[Instructions for the task]:
Write out the data below exactly as given, without any of its pictures.

[Provided data]:
-*-
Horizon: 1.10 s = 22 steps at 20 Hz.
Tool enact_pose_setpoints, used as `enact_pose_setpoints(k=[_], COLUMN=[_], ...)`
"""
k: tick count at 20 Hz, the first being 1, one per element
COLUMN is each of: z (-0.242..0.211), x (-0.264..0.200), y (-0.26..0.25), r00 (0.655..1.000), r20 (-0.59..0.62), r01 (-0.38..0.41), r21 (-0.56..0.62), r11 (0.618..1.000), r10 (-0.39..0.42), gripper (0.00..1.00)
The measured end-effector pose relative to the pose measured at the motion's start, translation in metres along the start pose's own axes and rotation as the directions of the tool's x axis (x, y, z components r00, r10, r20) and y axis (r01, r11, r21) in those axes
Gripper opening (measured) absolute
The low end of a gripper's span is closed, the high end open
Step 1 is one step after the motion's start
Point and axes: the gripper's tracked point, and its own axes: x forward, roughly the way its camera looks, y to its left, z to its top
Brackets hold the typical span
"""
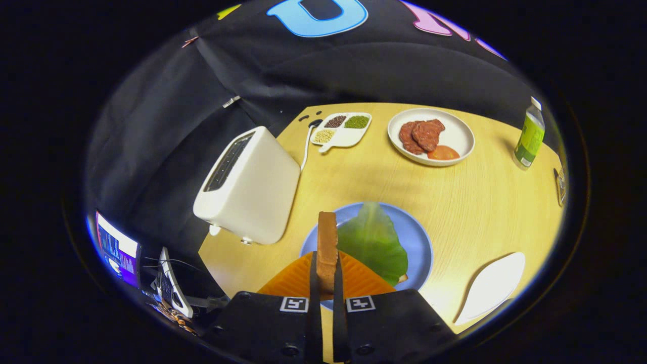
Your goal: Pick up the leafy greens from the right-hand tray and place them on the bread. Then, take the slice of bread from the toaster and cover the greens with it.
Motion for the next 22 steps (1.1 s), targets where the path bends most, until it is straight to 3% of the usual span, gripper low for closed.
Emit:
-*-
[Answer to this exercise]:
Horizon: 1.10 s = 22 steps at 20 Hz.
Tool enact_pose_setpoints, used as `enact_pose_setpoints(k=[_], COLUMN=[_], ...)`
"""
k: tick count at 20 Hz, the first being 1, one per element
COLUMN is each of: z (-0.242..0.211), x (-0.264..0.200), y (-0.26..0.25), r00 (0.655..1.000), r20 (-0.59..0.62), r01 (-0.38..0.41), r21 (-0.56..0.62), r11 (0.618..1.000), r10 (-0.39..0.42), gripper (0.00..1.00)
The measured end-effector pose relative to the pose measured at the motion's start, translation in metres along the start pose's own axes and rotation as the directions of the tool's x axis (x, y, z components r00, r10, r20) and y axis (r01, r11, r21) in those axes
Gripper opening (measured) absolute
The low end of a gripper's span is closed, the high end open
Step 1 is one step after the motion's start
Point and axes: the gripper's tracked point, and its own axes: x forward, roughly the way its camera looks, y to its left, z to its top
Brackets hold the typical span
"""
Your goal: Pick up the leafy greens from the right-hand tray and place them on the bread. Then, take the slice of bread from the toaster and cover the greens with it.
Motion for the next 22 steps (1.1 s), targets where the path bends most, until it is straight to 3% of the usual span, gripper low for closed.
Emit:

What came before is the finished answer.